Writing a thriller is different to writing any other kind of novel. The story’s structure is everything. Scenes have to follow each other logically and they have to draw the reader in so that he or she simply cannot put the book down. The reader simply must know what is going to happen next. I was bearing all this in mind when I wrote my new Yudel Gordon thriller, DELUGE. I believe I have found a really compelling story line, one that meets these requirements.
Yudel Gordon has been around a long time and he is no longer a young man, but police officers with whom he had worked in the past ask him to revive a suspect they have beaten so badly that he is unconscious. One of the officers went too far in trying to get the truth out of the suspect who had allegedly planted a bomb in a school hostel.
The bomb is due to explode in a few hours. Yudel agrees to revive him, but only if he and associate, Abigail Bukula, are allowed to try to get the truth out of the suspect. The case brings back memories of another one thirty years earlier when in that case too the subject was beaten by the police of the old government in an almost the identical way.
The one big town in the Kalahari Desert was a quiet place. But in 1994 because the first democratic election was taking place and because the mighty river that flows by the town was coming down in flood it had stopped being a quiet place. Two deluges were facing the town, one political and the other caused by the flooding river.

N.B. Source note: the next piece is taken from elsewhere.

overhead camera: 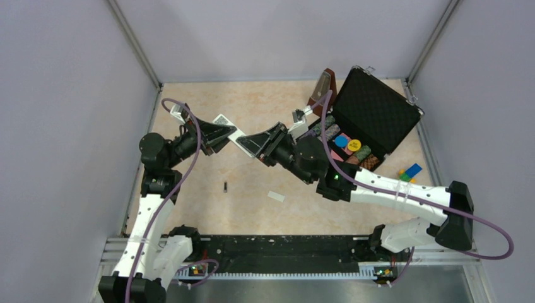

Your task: Load the batteries into the remote control

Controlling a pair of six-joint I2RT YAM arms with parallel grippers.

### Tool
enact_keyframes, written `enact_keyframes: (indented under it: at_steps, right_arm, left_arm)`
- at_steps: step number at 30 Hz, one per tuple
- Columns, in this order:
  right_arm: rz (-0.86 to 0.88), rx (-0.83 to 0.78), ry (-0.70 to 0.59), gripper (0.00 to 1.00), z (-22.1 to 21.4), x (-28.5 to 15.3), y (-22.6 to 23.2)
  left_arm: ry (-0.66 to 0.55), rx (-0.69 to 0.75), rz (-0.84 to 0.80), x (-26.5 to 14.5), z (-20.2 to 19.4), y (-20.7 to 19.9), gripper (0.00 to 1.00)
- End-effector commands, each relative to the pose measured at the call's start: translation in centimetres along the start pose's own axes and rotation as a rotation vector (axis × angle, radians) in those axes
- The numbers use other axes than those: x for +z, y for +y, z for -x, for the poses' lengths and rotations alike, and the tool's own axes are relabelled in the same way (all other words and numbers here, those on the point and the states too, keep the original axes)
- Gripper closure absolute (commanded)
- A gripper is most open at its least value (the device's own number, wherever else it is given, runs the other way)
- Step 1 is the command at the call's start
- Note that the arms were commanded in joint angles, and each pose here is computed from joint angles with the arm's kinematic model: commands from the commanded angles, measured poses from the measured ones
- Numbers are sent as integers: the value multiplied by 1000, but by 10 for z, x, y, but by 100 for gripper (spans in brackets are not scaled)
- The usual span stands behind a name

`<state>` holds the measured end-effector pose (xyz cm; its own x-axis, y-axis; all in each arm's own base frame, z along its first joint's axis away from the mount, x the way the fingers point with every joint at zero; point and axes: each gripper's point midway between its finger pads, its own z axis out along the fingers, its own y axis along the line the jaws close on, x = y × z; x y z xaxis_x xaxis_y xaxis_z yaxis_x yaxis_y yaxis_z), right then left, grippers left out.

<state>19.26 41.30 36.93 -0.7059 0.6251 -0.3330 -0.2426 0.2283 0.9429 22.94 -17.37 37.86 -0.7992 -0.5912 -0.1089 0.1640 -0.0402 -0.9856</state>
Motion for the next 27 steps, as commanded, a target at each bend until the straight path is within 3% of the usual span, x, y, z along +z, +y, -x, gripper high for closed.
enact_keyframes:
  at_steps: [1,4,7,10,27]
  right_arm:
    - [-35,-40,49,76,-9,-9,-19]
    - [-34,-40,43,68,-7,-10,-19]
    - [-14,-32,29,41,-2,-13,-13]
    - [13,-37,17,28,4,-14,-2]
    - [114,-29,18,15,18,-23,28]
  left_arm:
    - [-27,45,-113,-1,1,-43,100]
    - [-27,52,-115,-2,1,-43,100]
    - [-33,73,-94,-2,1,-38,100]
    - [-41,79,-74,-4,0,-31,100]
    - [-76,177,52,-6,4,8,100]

Adding to the effect of the political deluge was the mob killing of a police officer in the township and the determination of Judge Meyer to find the entire mob guilty of murder for which the sentence is death. Yudel Gordon, in town on prisons business, and Colonel Kobus Malan, the town’s most senior police officer, find themselves struggling to deal with this seemingly impossible situation and a murderer that here too has been too badly beaten by an officer who cannot contain his anger.